Paronomasia

(Gr. para-onomazein = zijdelings noemen, met een kleine wijziging noemen; Lat. synoniem annominatio < ad = naast, bij; nomen = naamwoord). 1. Horizontale en op gedeeltelijke klankovereenkomst (paronymie) berustende Woordspel, woordspeling, wat betekent dat woorden met verschillende betekenis maar bijna gelijke klankstructuur bij elkaar worden geplaatst en gecontrasteerd (bv. ‘Liever blode Jan, dan dode Jan’). De grens tussen deze figuur en bepaalde andere tekstprocedés gebaseerd op klankherhaling (alliteratie, assonantie en verwante vormen van rijm) is veeleer vaag. Het onderscheid met figuren als antanaclasis of polyptoton ligt duidelijker.

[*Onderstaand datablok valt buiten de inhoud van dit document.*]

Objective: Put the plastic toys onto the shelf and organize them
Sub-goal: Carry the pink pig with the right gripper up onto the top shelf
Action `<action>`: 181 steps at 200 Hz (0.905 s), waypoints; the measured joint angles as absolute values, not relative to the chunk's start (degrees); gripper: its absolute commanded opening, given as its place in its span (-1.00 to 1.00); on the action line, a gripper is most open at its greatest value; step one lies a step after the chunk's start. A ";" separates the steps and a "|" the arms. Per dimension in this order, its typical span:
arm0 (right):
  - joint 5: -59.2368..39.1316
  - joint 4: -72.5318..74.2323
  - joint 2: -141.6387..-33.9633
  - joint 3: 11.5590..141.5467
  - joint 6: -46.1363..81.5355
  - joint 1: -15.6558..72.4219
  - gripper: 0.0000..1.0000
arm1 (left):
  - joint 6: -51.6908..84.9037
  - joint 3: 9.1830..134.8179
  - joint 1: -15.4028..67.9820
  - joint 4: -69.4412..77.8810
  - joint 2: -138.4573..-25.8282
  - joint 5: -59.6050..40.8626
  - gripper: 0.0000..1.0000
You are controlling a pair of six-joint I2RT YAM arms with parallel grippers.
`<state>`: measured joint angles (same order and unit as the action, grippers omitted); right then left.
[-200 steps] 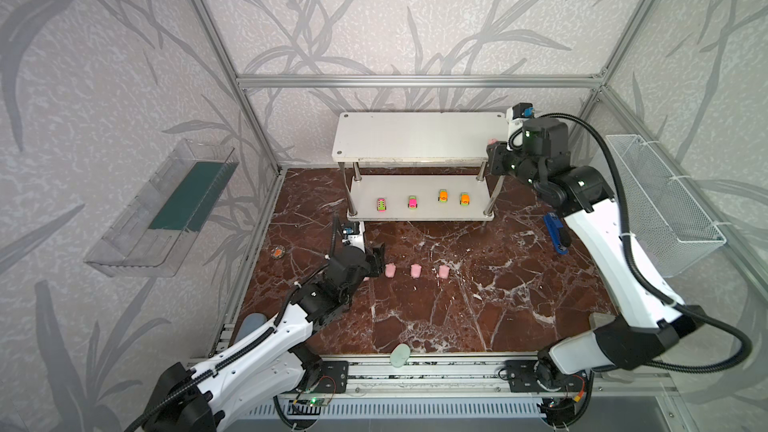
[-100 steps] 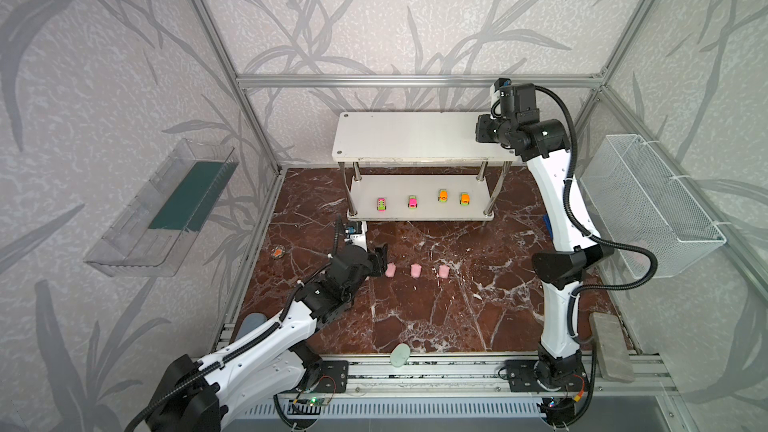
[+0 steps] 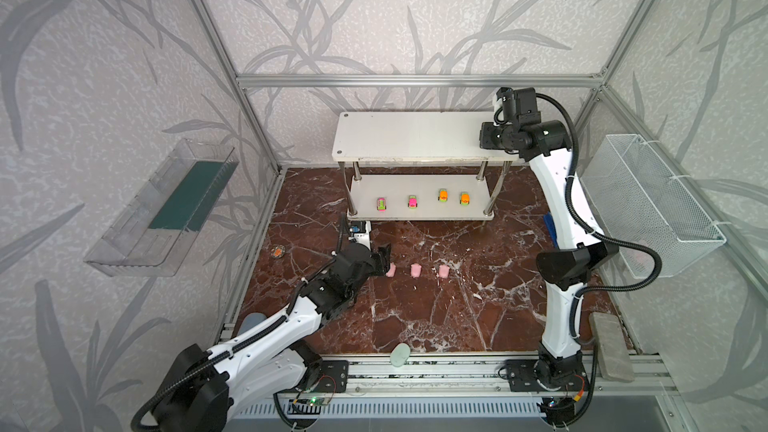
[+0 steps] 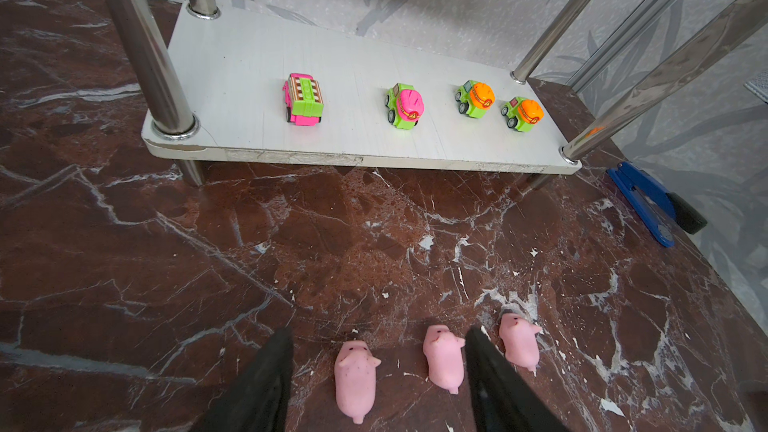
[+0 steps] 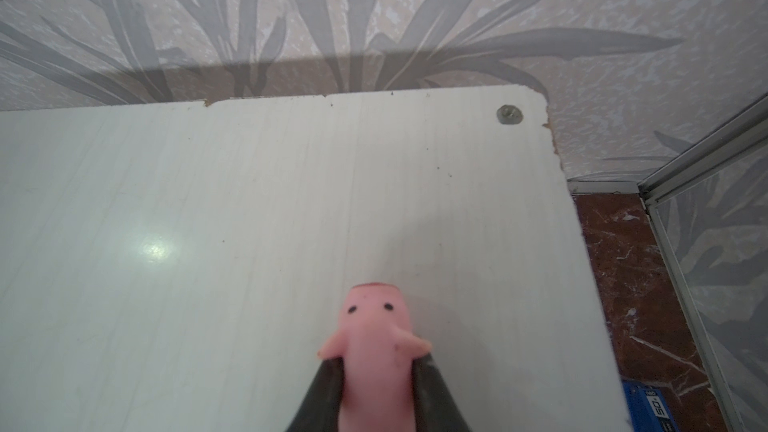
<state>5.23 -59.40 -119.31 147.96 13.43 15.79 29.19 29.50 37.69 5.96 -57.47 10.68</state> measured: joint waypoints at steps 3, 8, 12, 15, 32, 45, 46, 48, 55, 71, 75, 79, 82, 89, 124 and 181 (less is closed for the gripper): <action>5.15 -59.40 -119.28 147.96 13.41 15.73 -0.49 | 29.21 29.50 37.69 6.00 -57.49 10.61 0.28; 4.99 -59.40 -119.28 147.96 13.41 15.64 -0.49 | 29.21 29.50 37.69 6.04 -57.49 10.59 0.28; 4.89 -59.40 -119.28 147.96 13.41 15.57 -0.48 | 29.21 29.50 37.69 6.07 -57.49 10.57 0.28; 4.82 -59.40 -119.28 147.96 13.41 15.53 -0.48 | 29.23 29.50 37.69 6.09 -57.47 10.57 0.28; 4.49 -59.40 -119.28 147.96 13.39 15.42 -0.43 | 29.36 29.50 37.63 6.09 -57.49 10.48 0.28; 4.43 -59.40 -119.28 147.98 13.37 15.35 -0.37 | 29.54 29.50 37.58 6.11 -57.47 10.39 0.28; 4.43 -59.42 -119.28 147.98 13.39 15.35 -0.37 | 29.54 29.50 37.58 6.11 -57.47 10.39 0.28; 4.40 -59.42 -119.28 147.98 13.41 15.33 -0.36 | 29.56 29.50 37.58 6.11 -57.49 10.37 0.28; 4.43 -59.42 -119.28 148.00 13.39 15.27 -0.33 | 29.58 29.50 37.54 6.11 -57.49 10.37 0.28; 4.45 -59.44 -119.28 148.03 13.19 15.14 -0.29 | 29.58 29.50 37.47 6.13 -57.47 10.33 0.28; 4.45 -59.44 -119.28 148.03 13.21 15.14 -0.27 | 29.61 29.50 37.47 6.13 -57.49 10.35 0.28; 4.47 -59.44 -119.28 148.07 13.17 15.07 -0.27 | 29.61 29.50 37.47 6.13 -57.47 10.35 0.28; 4.47 -59.44 -119.28 148.07 13.19 15.07 -0.26 | 29.61 29.50 37.47 6.13 -57.47 10.35 0.28; 4.49 -59.46 -119.28 148.09 13.15 15.00 -0.23 | 29.61 29.50 37.43 6.13 -57.49 10.35 0.28; 4.58 -59.66 -119.28 148.33 12.51 14.85 -0.11 | 29.67 29.50 37.36 6.61 -57.49 10.33 0.28; 4.89 -61.19 -119.31 149.32 12.34 14.66 -0.01 | 29.80 29.50 37.30 7.33 -57.49 10.15 0.28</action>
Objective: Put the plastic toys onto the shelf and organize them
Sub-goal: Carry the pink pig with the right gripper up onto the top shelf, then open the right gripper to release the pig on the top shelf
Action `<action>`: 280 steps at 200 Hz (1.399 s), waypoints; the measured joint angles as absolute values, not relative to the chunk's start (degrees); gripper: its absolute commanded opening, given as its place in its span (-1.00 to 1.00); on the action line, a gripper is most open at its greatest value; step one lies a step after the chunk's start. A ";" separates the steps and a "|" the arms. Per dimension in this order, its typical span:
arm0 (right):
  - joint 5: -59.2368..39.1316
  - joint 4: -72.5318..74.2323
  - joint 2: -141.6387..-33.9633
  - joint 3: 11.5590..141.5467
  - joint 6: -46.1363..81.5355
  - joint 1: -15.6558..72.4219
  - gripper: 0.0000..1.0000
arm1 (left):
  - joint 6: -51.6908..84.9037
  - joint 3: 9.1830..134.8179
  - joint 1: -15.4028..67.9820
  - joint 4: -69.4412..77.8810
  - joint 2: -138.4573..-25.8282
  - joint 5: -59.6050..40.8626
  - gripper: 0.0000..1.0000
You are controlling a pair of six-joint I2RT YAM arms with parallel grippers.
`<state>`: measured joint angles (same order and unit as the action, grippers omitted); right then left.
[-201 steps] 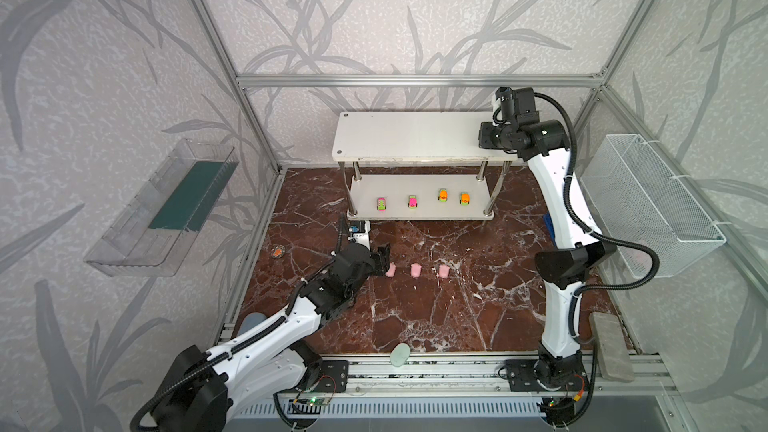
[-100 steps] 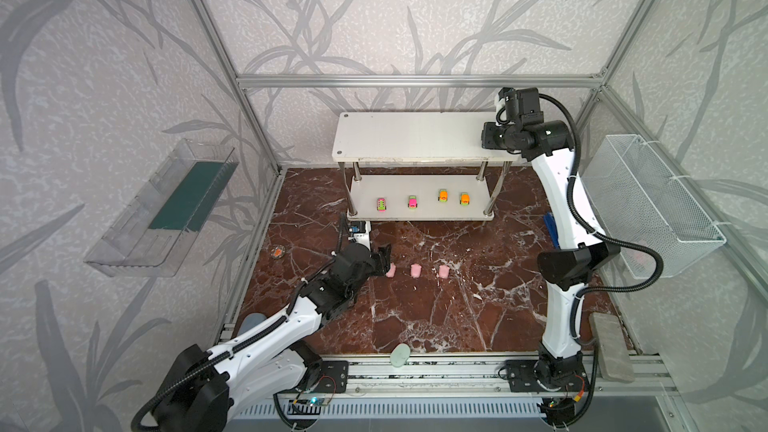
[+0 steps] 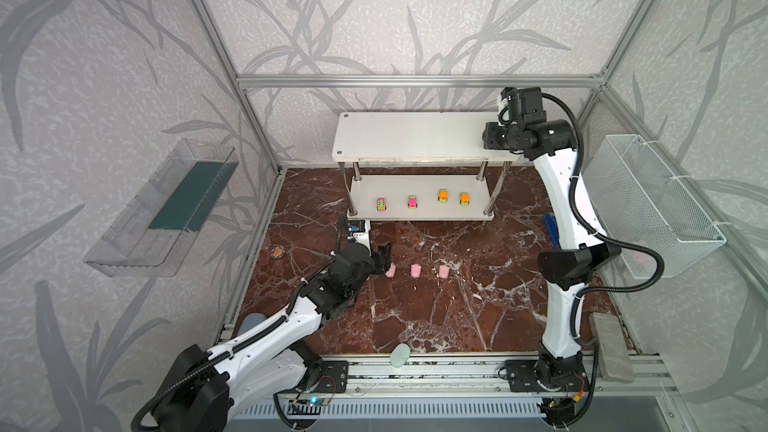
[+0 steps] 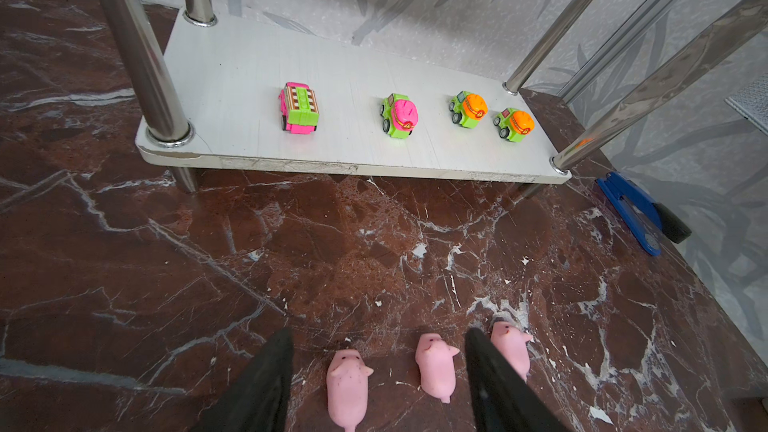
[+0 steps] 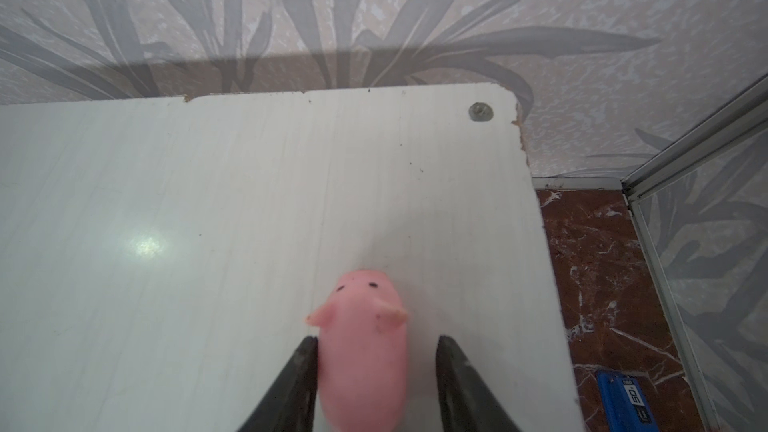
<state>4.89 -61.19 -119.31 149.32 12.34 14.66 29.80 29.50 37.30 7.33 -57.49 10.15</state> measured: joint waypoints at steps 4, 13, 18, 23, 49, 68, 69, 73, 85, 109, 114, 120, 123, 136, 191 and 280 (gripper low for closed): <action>4.89 -61.19 -119.31 149.32 12.32 14.66 0.01 | 29.80 29.50 37.30 7.33 -57.49 10.15 0.28; 4.84 -61.14 -119.31 149.32 12.40 14.61 0.06 | 29.80 29.50 37.30 7.33 -57.47 10.15 0.28; 4.82 -61.10 -119.28 149.32 12.34 14.61 0.08 | 29.80 29.50 37.28 7.33 -57.47 10.13 0.28; 4.62 -61.06 -119.20 149.32 12.34 14.61 0.11 | 29.80 29.50 37.26 7.33 -57.47 10.15 0.28; 3.42 -59.99 -117.58 148.55 12.51 14.61 0.20 | 29.85 29.43 37.15 7.33 -57.45 10.15 0.28; 2.42 -58.65 -114.26 146.32 12.60 14.61 0.23 | 30.04 29.15 37.04 7.38 -57.32 10.15 0.28; 2.42 -58.59 -114.10 146.19 12.58 14.61 0.23 | 30.04 29.10 37.01 7.38 -57.30 10.13 0.28; 2.24 -58.19 -113.16 145.47 12.58 14.61 0.23 | 30.06 29.06 36.99 7.38 -57.28 10.15 0.28; 1.80 -56.73 -109.71 142.26 12.58 14.61 0.24 | 30.15 28.84 36.99 7.35 -57.14 10.13 0.28; 0.71 -50.39 -98.45 128.42 13.04 14.63 0.27 | 30.20 28.75 36.97 7.35 -56.86 10.15 0.28; 0.56 -48.51 -95.35 124.31 13.21 14.63 0.27 | 30.20 28.73 36.97 7.35 -56.77 10.15 0.28; 0.34 -46.24 -91.35 118.87 13.45 14.70 0.27 | 30.20 28.73 36.95 7.35 -56.66 10.15 0.28; 0.34 -45.10 -89.43 116.31 13.54 14.81 0.27 | 30.20 28.73 36.95 7.35 -56.62 10.17 0.28; 0.64 -40.56 -80.66 105.19 13.91 15.77 0.25 | 30.22 28.73 36.93 7.35 -56.40 10.20 0.28; 8.80 -32.10 -55.24 71.64 14.13 33.65 0.23 | 30.09 28.73 36.53 7.35 -56.01 10.46 0.25; 16.93 -30.61 -58.61 45.34 30.94 49.71 0.25 | 30.72 28.73 36.29 7.38 -56.03 12.08 0.24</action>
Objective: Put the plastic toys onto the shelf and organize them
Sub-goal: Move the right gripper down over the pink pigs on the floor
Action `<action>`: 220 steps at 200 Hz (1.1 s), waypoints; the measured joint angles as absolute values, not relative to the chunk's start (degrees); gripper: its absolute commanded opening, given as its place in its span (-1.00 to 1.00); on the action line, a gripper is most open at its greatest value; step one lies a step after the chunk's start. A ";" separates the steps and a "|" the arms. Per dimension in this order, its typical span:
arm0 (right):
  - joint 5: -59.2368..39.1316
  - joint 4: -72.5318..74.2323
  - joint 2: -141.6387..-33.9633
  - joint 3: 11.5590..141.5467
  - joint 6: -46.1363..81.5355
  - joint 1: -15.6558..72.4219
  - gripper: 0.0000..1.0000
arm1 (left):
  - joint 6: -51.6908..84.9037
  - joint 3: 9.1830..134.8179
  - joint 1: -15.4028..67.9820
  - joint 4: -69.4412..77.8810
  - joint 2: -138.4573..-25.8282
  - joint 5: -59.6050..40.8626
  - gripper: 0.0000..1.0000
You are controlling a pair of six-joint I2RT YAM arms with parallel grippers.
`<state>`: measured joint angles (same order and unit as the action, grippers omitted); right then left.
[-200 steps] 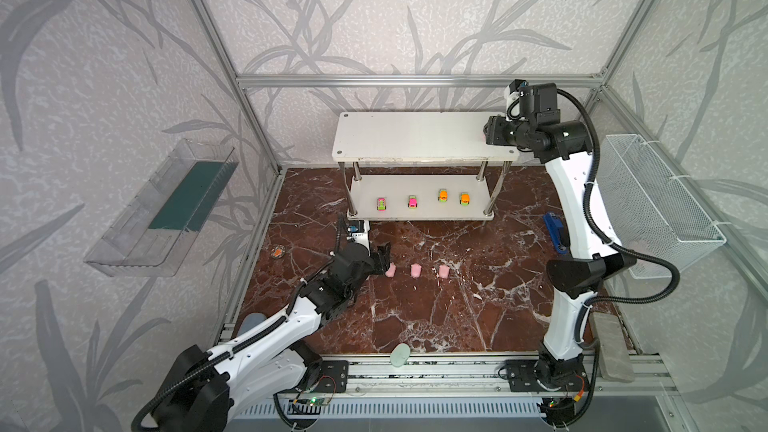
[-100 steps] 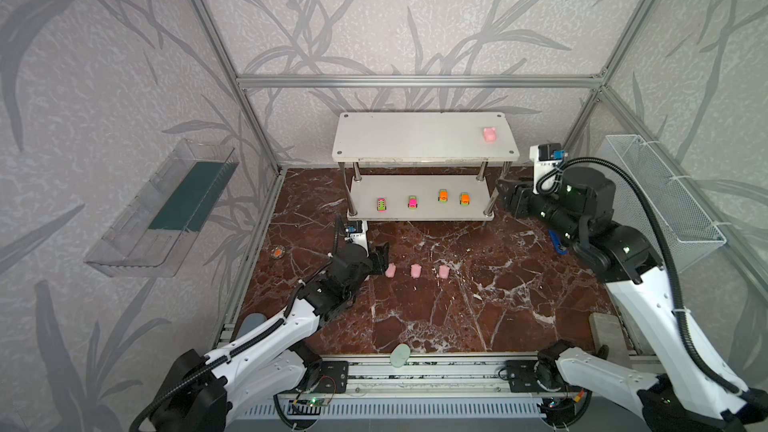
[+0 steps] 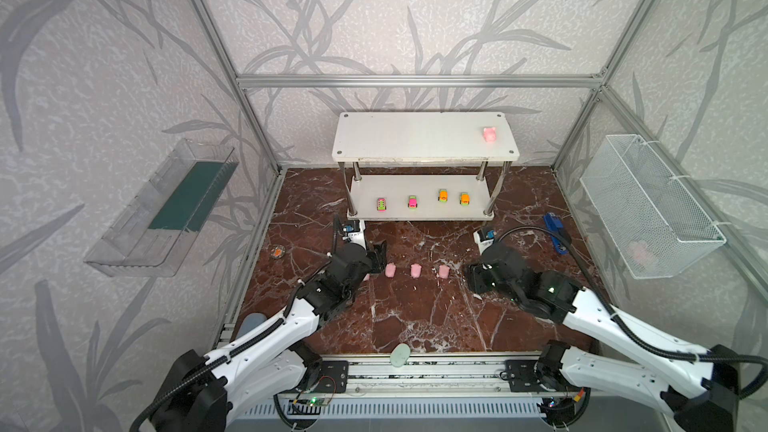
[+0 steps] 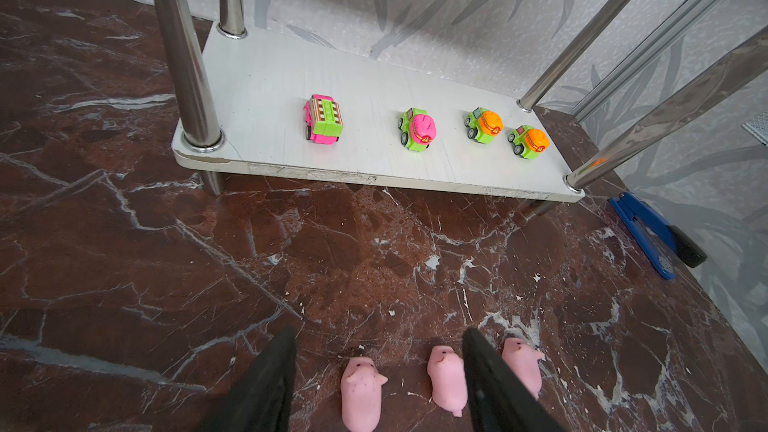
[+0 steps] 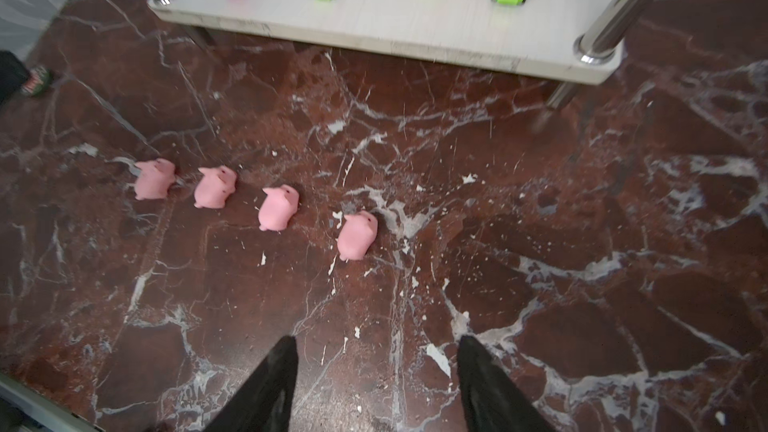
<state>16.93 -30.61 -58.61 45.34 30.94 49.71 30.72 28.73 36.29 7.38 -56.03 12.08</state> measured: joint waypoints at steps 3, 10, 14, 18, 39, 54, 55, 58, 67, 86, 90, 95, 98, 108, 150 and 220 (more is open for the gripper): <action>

2. Door de ‘formalistische (sien Formalisme) studies van R. Jakobson heeft de paronomasia een bijzondere betekenis gekregen. Zij wordt er beschouwd als een van de duidelijkste manifestaties van de poëtische functie doordat klankequivalenties zich enten op een reeks woorden (syntagma). Volgens Jakobson impliceert zulks dat twee dicht bij elkaar staande woorden die fonisch op elkaar gelijken, onvermijdelijk ook een semantische verbinding met elkaar aangaan. Zo vormt de paronomasia als het ware de linguïstische basis van het verschil tussen poëtische en gewone taal.